EXERCISE PROMPT:
Check each line of the listing below for "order" and state how many lines contain it, with no other words.
+--
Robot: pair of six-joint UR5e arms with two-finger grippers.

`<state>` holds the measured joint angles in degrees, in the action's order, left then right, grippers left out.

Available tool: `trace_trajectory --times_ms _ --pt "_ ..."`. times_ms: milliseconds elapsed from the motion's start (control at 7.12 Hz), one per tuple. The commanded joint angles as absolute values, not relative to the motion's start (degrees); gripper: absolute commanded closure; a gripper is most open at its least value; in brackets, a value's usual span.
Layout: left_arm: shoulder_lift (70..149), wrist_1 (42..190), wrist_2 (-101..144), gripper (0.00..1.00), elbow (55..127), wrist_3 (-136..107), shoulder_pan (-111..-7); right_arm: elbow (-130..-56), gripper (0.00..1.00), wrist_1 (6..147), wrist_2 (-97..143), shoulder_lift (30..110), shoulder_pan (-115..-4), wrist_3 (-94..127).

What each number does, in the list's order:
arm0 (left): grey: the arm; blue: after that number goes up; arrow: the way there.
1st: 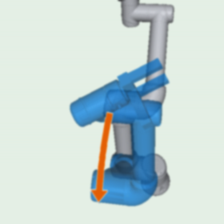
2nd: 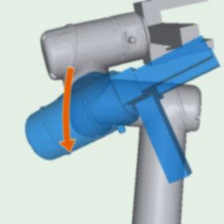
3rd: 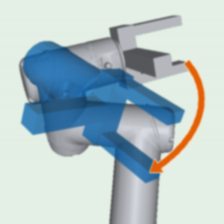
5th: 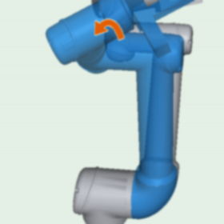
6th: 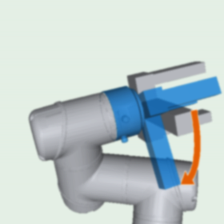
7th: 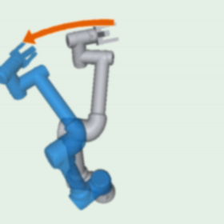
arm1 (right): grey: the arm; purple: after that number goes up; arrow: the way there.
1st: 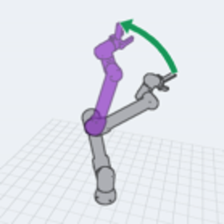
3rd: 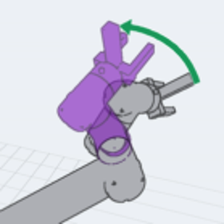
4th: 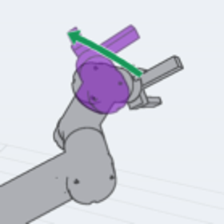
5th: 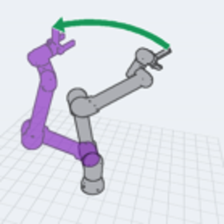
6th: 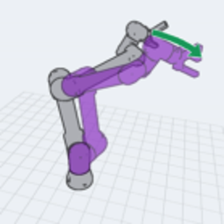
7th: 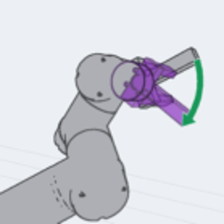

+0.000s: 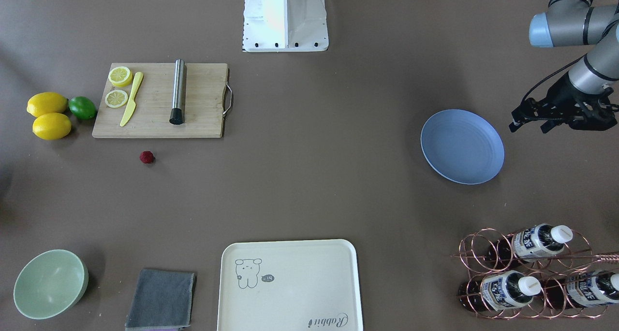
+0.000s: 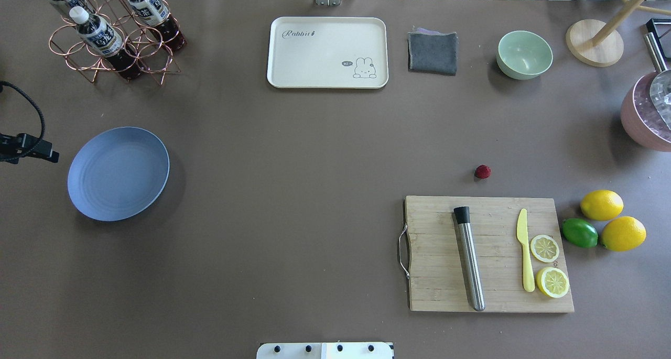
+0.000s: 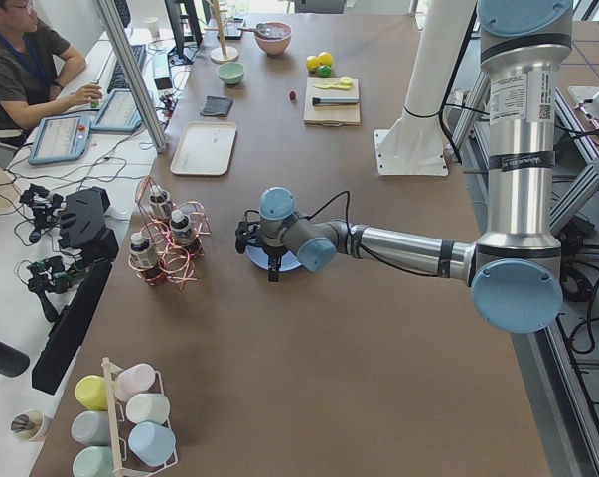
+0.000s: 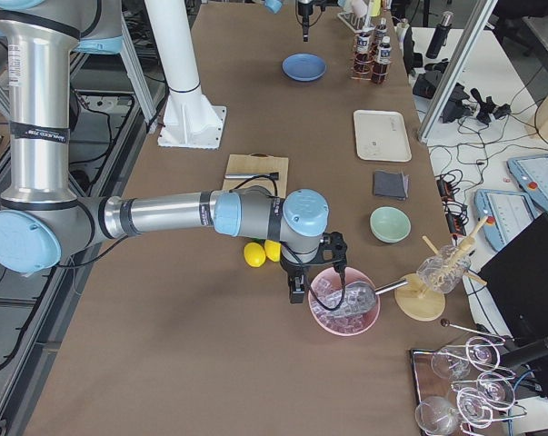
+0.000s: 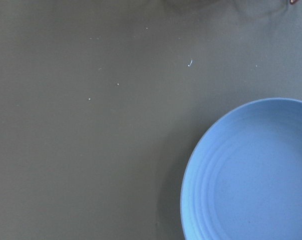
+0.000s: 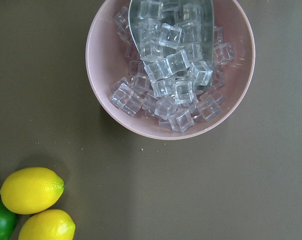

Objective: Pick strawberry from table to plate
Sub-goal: 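Push the blue plate with the left gripper toward the table center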

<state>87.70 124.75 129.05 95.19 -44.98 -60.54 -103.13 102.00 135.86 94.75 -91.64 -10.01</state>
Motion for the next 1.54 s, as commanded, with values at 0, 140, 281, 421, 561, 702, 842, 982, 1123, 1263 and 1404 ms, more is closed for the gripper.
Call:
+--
ANSWER TO THIS EXERCISE:
2